Due to the nature and geometry of the machinery, the fan on the left was stationary, and both the fluid coupling and motor were movable machines. Additionally, the fan could not be rotated. With these limitations and constraints, very careful planning was needed.
Upon arrival at the site, the LUDECA Field Service Engineer and site personnel began to analyze the situation and figure out the most efficient way to align the machine train. Using the advanced functionality of the Rotalign® ULTRA, uncoupled readings were taken across the fan and fluid coupling, and coupled readings were taken across the fluid coupling and motor. The “As Found” results can be seen in Figure 2.
Per the request of the customer, the alignment was to meet “Short-Flex” Tolerance requirements, even though the coupling was in fact a large gear coupling whose flex planes (points of power transmission) were 13 inches apart.

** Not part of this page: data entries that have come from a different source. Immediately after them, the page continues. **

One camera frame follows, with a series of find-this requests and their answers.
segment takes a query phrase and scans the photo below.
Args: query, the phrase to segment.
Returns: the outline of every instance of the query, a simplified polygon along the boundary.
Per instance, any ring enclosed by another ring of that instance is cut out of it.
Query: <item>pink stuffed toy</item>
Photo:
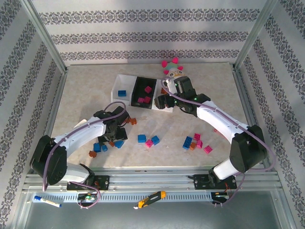
[[[181,71],[183,69],[183,66],[178,67],[178,57],[174,57],[172,62],[169,62],[169,63],[167,61],[162,61],[161,65],[163,68],[165,68],[165,70],[163,71],[165,75],[168,74],[168,72],[171,68],[177,68]]]

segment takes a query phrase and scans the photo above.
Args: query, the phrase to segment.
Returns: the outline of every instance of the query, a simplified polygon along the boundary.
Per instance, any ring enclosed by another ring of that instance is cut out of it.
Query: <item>blue marker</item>
[[[58,207],[58,208],[61,208],[61,204],[54,203],[54,202],[49,201],[49,200],[47,200],[47,199],[41,198],[41,197],[39,197],[39,196],[35,196],[34,199],[39,200],[40,202],[44,202],[44,203],[47,203],[47,204],[51,204],[51,205],[53,205],[53,206],[56,206],[56,207]]]

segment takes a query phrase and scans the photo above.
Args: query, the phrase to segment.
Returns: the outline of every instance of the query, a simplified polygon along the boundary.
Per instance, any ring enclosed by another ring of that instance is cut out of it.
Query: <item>patterned wallpaper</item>
[[[305,0],[278,1],[241,67],[297,228],[305,228],[304,27]]]
[[[0,229],[10,228],[61,72],[18,0],[0,0]]]
[[[66,65],[234,62],[266,0],[33,0]]]

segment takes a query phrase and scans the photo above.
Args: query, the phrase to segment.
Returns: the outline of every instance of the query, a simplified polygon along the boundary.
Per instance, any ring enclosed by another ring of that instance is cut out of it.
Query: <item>yellow box cutter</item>
[[[134,206],[134,209],[138,209],[138,208],[143,208],[146,207],[160,199],[163,199],[166,197],[166,192],[165,191],[159,191],[159,192],[155,192],[153,194],[151,194],[149,197],[141,200],[136,206]]]

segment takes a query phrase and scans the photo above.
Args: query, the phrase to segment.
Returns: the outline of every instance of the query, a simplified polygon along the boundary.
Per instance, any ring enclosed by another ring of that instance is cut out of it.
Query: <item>beige tabletop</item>
[[[216,105],[237,120],[246,123],[244,111],[228,63],[183,64],[197,94],[209,96]],[[70,131],[82,119],[89,119],[110,103],[111,89],[117,74],[161,79],[165,75],[160,64],[119,64],[70,66],[52,137]],[[97,139],[75,151],[68,162],[83,163],[90,167],[149,167],[149,166],[213,166],[228,158],[230,144],[213,132],[208,123],[174,108],[173,113],[144,108],[127,107],[137,125],[125,126],[128,140],[121,149],[108,146],[96,158],[89,157]],[[187,136],[202,135],[203,149],[185,150],[182,145]],[[137,141],[137,136],[157,135],[160,143],[151,148]]]

Upon performing the horizontal correction of the motor it became bolt-bound, which prevented further movement in the required direction, New readings were taken and the misalignment is shown below in Figure 3.
Due to the Short-Flex tolerance requirement, the motor needed to move further on both the inboard and outboard feet than was possible. To achieve the Short-Flex tolerances would require very tedious corrections, involving additional movement of both the motor and fluid coupling, or in a more extreme case, re-machining of the bolt holes in the motor feet to allow for more movement. The LUDECA Field Service Engineer suggested that Spacer Tolerances be used. With Spacer Tolerances, the large axial distance between flex planes is taken into account in such a way that the angle at each flex plane is examined individually. This can be done by examining these angles directly in mils per inch, or as the projected offsets of the machine centerlines to each flex plane across the distance between them. With the tolerances set to the spacer-type coupling, the results were viewed once again and it was discovered that the alignment was, in fact, within proper tolerances (See Figure 4). By changing the coupling type from Short-Flex to Spacer, what would have been a tedious and time-consuming task was found to be unnecessary, and was instantly resolved by entering the appropriate coupling type, in this case, spacer coupling. The spacer-type coupling takes into consideration the distance between flex planes, whereas short flex-type ignores it.